Da New York, dunque, i protagonisti del film, il giornalista Joel (Wagner Moura) e la fotoreporter Lee (Kirsten Dunst) decidono di mettersi in viaggio per raggiungere Washington e intervistare il Presidente; a loro si uniscono l’attempato giornalista Sammy (Stephen McKinley Henderson) e la giovane fotografa Jessie (Cailee Spaeny), che nutre nei confronti della più esperta Lee una sconfinata ammirazione. In un susseguirsi di atti terroristici tesi a destabilizzare le opposte compagini, i reporter attraversano il paese e documentano la realtà della guerra civile che ha diviso gli Stati Uniti senza schierarsi o esprimere giudizi: testimoni dell’assurdità di un conflitto fratricida, questi rappresentanti del mondo dell’informazione perseguono la neutralità, ma non sono immuni dal desiderio egoistico di uno scoop, così come da rabbia, terrore e pietà.
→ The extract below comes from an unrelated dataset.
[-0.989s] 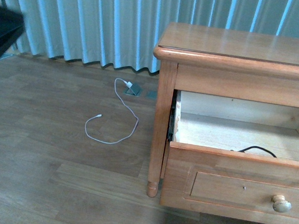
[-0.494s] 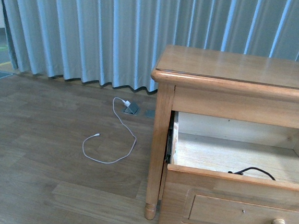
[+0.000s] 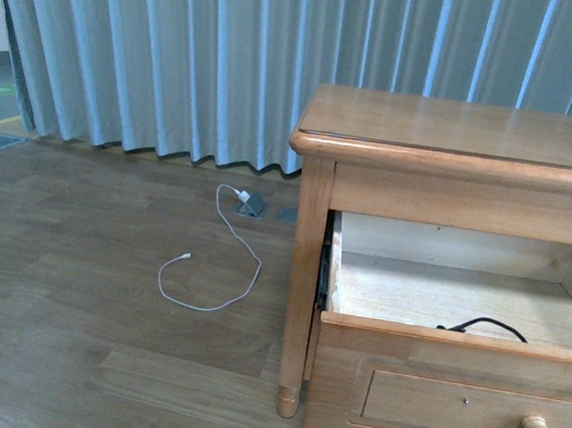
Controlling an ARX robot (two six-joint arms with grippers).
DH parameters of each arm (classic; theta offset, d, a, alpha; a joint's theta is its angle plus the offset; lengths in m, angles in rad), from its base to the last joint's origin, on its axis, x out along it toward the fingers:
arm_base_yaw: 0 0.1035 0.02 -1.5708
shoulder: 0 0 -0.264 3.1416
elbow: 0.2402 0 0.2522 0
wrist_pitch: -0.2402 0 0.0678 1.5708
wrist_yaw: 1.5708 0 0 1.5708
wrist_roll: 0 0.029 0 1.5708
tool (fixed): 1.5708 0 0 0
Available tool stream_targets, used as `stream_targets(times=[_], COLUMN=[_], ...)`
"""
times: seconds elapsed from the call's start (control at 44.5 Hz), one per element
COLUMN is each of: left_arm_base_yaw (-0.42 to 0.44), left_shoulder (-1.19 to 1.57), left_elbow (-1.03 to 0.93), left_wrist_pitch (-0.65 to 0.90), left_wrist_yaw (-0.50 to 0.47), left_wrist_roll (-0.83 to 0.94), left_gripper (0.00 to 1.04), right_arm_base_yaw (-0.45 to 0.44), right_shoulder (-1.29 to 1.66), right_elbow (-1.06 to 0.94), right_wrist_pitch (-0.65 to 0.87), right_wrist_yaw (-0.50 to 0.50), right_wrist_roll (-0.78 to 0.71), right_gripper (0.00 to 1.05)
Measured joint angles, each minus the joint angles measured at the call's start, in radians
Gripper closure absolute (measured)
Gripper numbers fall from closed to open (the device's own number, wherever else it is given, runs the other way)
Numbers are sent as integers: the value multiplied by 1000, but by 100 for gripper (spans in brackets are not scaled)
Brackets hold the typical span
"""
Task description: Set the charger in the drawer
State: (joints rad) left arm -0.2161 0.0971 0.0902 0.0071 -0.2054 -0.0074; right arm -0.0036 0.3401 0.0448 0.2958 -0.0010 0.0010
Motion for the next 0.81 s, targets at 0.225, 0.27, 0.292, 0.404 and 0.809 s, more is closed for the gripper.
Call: stream_targets(times=[0.225,0.27,0.292,0.404,0.809], left_arm_base_yaw=[201,209,210,211,212], left_shoulder=[-43,-47,-48,-56,-94], left_elbow=[-32,-35,-37,-47,-78], left_wrist_pitch=[-12,-12,-12,-12,-11], left_wrist_yaw=[190,191,196,203,203], left_wrist_roll=[2,3,3,3,3], left_gripper=[101,101,101,101,101], right_arm_base_yaw=[0,0,0,0,0], right_shoulder=[0,0,0,0,0], right_elbow=[0,0,0,0,0], right_wrist_pitch=[0,0,0,0,0], right_wrist_yaw=[0,1,0,0,0], right_wrist_roll=[0,0,0,0,0], right_gripper=[8,8,8,8,8])
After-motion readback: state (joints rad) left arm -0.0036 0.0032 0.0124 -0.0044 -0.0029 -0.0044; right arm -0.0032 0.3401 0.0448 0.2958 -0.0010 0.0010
Perfino il cinismo necessario a sopravvivere in una condizione di pericolo costante, tuttavia, può essere scalfito, così Jessie fa breccia nella freddezza di Lee, che è ormai abituata ad affrontare il proprio lavoro con distacco e disillusione; l’esperta fotoreporter rivede se stessa nelle motivazioni e nella passione della più giovane collega, ma questo spiraglio di umanità, purtroppo, costituisce un rischio, la rende debole, vulnerabile.

La marcia verso Washington procede a ritmi serrati, inframezzati da brevi inserti fotografici senza sonoro, talvolta in bianco e nero, che catturano la potenza e il significato di singoli momenti, altrimenti persi nella spirale della violenza: questa accattivante scelta stilistica sembra suggerire quanto sia necessario approfondire temi e notizie in un mondo, come quello attuale, dominato da contrapposizioni fin troppo superficiali a livello politico, e costantemente bombardato da informazioni non supportate dalle opportune verifiche o utilizzate come mezzo di manipolazione delle masse.

L’uscita di “Civil War” coincide con un momento storico particolarmente delicato e, per quanto Garland abbia dichiarato che avrebbe potuto ambientare la vicenda anche in un altro paese, il film riecheggia, peraltro in maniera non banale o didascalica, il presente degli Stati Uniti, caratterizzato da scenari decisamente complessi, a cominciare dalla corsa di Donald Trump alla Casa Bianca, con la netta contrapposizione nei confronti di Joe Biden che spacca in due, anche geograficamente, il paese, per arrivare al problema del controllo delle armi.

“Civil War”, del resto, con i conflitti russo-ucraino e israeliano-palestinese in continua e preoccupante evoluzione, che mietono quasi quotidianamente vittime proprio tra gli operatori dell’informazione, fotografa letteralmente e metaforicamente un futuro che, per molti aspetti, non può essere etichettato come del tutto impossibile: in questo senso, il finale scelto da Garland per la sua distopia si prefigura amaro e spiazzante.